_Task statement_: For this exercise, write each entry below out precisely and omit the pictures.

_Records provided_:
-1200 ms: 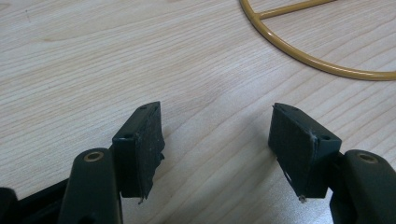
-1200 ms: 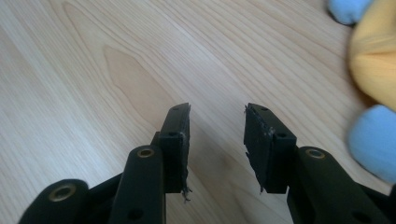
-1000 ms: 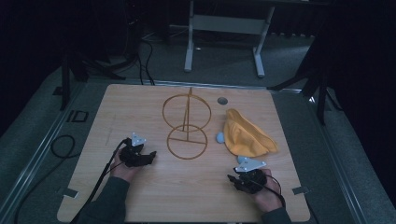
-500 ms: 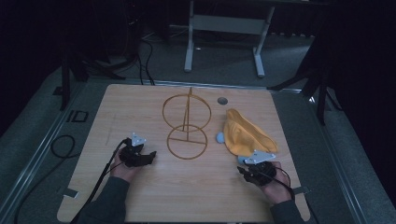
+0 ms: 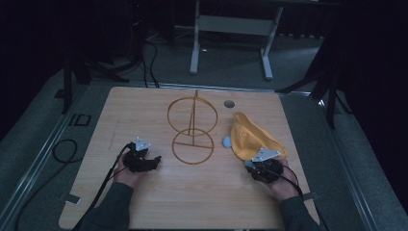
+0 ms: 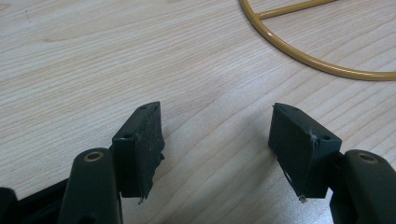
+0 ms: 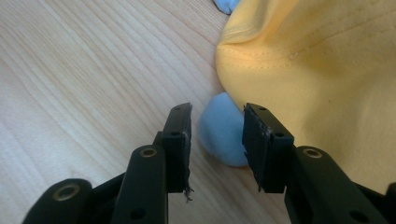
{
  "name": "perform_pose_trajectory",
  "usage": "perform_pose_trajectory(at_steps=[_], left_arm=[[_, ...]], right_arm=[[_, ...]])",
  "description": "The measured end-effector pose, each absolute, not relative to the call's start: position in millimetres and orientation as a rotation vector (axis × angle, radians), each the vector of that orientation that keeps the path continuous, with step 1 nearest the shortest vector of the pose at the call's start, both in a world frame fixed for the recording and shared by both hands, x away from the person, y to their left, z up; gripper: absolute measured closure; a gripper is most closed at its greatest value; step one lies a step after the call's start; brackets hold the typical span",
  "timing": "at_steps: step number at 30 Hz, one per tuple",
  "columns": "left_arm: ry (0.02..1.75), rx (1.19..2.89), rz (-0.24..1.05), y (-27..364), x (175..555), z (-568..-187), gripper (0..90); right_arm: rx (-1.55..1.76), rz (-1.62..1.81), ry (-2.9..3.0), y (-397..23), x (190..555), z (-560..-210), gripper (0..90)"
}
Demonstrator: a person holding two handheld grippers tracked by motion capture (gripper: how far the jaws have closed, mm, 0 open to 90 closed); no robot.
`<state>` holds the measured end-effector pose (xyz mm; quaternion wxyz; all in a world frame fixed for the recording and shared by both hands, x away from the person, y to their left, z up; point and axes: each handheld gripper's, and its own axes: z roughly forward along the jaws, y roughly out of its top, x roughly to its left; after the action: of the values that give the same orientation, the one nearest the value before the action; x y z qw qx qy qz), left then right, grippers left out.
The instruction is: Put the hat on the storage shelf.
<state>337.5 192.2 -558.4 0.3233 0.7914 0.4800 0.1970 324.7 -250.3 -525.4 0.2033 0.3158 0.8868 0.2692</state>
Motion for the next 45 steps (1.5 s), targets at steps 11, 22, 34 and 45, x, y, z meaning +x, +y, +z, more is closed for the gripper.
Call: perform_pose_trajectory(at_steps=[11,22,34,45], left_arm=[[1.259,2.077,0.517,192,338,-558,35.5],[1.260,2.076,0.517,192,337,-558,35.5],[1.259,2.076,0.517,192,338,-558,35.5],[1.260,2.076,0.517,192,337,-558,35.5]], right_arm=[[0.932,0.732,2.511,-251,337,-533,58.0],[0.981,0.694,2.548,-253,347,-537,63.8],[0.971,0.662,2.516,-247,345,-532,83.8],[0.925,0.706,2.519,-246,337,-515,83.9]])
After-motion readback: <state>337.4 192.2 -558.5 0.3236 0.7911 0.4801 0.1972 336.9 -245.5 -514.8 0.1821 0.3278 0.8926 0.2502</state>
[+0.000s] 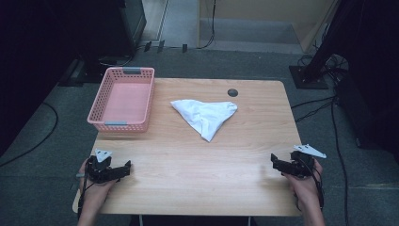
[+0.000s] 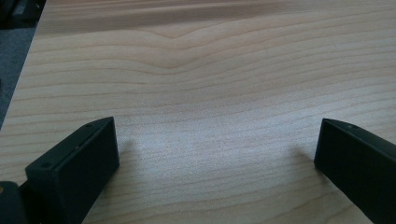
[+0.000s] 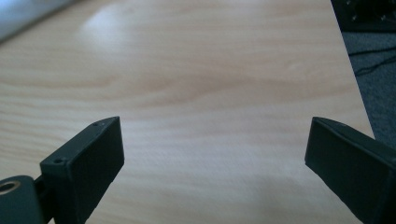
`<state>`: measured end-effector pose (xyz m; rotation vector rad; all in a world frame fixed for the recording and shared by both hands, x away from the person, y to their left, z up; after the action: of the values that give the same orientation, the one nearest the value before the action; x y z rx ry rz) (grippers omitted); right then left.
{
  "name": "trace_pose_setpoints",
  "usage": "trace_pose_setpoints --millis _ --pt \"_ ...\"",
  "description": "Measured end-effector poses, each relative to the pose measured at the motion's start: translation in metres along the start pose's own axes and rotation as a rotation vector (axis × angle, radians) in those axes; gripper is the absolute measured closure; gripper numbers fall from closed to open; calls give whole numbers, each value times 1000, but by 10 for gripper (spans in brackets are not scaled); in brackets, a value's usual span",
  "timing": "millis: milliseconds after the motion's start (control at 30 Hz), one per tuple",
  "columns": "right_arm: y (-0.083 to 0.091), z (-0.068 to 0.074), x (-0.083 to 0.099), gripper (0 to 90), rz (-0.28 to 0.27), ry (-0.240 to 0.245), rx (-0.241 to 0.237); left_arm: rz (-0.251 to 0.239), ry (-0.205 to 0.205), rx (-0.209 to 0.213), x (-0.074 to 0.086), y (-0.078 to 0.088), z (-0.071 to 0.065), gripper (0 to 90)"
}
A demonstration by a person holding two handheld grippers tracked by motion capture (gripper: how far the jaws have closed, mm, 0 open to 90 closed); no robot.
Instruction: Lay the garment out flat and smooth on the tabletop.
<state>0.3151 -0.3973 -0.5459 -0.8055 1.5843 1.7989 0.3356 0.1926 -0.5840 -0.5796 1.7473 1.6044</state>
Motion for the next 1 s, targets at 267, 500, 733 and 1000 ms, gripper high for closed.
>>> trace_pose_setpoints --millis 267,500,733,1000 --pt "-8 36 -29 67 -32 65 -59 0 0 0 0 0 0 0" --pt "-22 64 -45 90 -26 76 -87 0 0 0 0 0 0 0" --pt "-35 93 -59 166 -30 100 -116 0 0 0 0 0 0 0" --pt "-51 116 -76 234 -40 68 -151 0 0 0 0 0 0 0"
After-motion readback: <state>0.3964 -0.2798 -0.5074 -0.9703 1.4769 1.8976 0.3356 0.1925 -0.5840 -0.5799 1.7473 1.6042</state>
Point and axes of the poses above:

_Task output_:
-1200 ms: 
-1200 ms: 
-1000 ms: 
-500 ms: 
+0 ms: 
+0 ms: 
+0 ms: 
{
  "name": "perform_pose_trajectory",
  "usage": "perform_pose_trajectory(at_steps=[_], left_arm=[[_, ...]], right_arm=[[_, ...]])",
  "description": "The measured end-effector pose, each absolute, not relative to the call's start: position in millimetres and orientation as a rotation vector (axis × angle, radians), each the vector of that orientation that keeps the path continuous, with step 1 nearest the shortest vector of the pose at the call's start, both in a world frame fixed for the recording and shared by both hands, x away from the person, y to their left, z up; gripper: absolute measured closure; a gripper is most closed at its greatest value; step one lies a step after the call's start; brackets hold the typical span",
  "timing": "at_steps: step number at 30 Hz, one per tuple",
  "columns": "left_arm: ry (0.02..1.75), rx (1.19..2.89), rz (-0.24..1.05), y (-27..364), x (175..555), z (-568..-187), gripper (0..90); right_arm: rx (-1.55..1.76), rz (-1.62..1.81), ry (-2.9..3.0), y (-397..23), x (190..555), z (-560..-210), gripper (0..90)"
}
Demonstrator: a person holding two handheld grippers tracked by motion capture (gripper: how far the jaws have closed, mm, 0 open to 90 closed); no robot.
`<state>` holds the measured end-effector pose (xyz mm; quaternion wxyz; all in a world frame fixed for the recording and shared by both hands, x away from the person, y to their left, z up; point and axes: each handheld gripper's, and its own axes: z roughly forward along the jaws, y roughly out of its top, x roughly to its left; after the action: of the values that give the same orientation, the one nearest the value before the action; x y z qw qx qy qz), left then right, grippers left out.
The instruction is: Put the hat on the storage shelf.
<state>337.5 192.2 -558.4 0.3233 0.7914 0.4800 0.1970 324.7 -250.3 -525.4 0.2033 0.3158 0.8868 0.2692</state>
Motion for the next 45 steps (1.5 s), targets at steps 11, 22, 34 and 45, x, y, z meaning +x, +y, +z, more is closed for the gripper.
Call: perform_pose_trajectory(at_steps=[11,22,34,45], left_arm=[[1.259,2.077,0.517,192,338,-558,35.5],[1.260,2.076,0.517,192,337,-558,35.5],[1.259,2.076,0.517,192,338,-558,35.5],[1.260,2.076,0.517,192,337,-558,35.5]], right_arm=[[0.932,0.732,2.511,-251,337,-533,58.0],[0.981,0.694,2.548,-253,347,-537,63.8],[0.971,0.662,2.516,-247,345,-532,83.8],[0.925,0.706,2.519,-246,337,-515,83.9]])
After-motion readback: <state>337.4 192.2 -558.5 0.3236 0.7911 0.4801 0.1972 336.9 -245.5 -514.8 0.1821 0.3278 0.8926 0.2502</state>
[+0.000s] 
[+0.000s] 
[+0.000s] 
`<state>`: measured end-effector pose (xyz m; rotation vector rad; all in a world frame fixed for the recording and shared by both hands, x away from the person, y to their left, z up; after the action: of the values that give the same orientation, the one nearest the value before the action; x y z rx ry rz) (grippers omitted); right then left.
{
  "name": "trace_pose_setpoints",
  "usage": "trace_pose_setpoints --millis _ --pt \"_ ...\"",
  "description": "Measured end-effector poses, each relative to the pose measured at the motion's start: translation in metres along the start pose's own axes and rotation as a rotation vector (axis × angle, radians) in those axes; gripper is the absolute measured closure; gripper numbers fall from closed to open; calls give whole numbers, each value times 1000, but by 10 for gripper (spans in brackets are not scaled); in brackets, a value's usual span",
  "timing": "millis: milliseconds after the motion's start (control at 30 Hz), one per tuple",
  "columns": "right_arm: y (-0.083 to 0.091), z (-0.068 to 0.074), x (-0.083 to 0.099), gripper (0 to 90), rz (-0.28 to 0.27), ry (-0.240 to 0.245), rx (-0.241 to 0.237); left_arm: rz (-0.251 to 0.239), ry (-0.205 to 0.205), rx (-0.209 to 0.213), x (-0.074 to 0.086), y (-0.078 to 0.088), z (-0.071 to 0.065), gripper (0 to 90)"
}
A demonstration by a person holding two handheld grippers tracked by motion capture (gripper: how far the jaws have closed, mm, 0 open to 90 closed); no robot.
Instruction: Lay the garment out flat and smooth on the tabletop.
<state>0.3151 -0.3973 -0.5459 -0.8055 1.5843 1.7989 0.3356 0.1926 -0.5840 -0.5796 1.7473 1.6044</state>
Motion for the next 1 s, targets at 267, 500, 733 and 1000 ms, gripper high for closed.
>>> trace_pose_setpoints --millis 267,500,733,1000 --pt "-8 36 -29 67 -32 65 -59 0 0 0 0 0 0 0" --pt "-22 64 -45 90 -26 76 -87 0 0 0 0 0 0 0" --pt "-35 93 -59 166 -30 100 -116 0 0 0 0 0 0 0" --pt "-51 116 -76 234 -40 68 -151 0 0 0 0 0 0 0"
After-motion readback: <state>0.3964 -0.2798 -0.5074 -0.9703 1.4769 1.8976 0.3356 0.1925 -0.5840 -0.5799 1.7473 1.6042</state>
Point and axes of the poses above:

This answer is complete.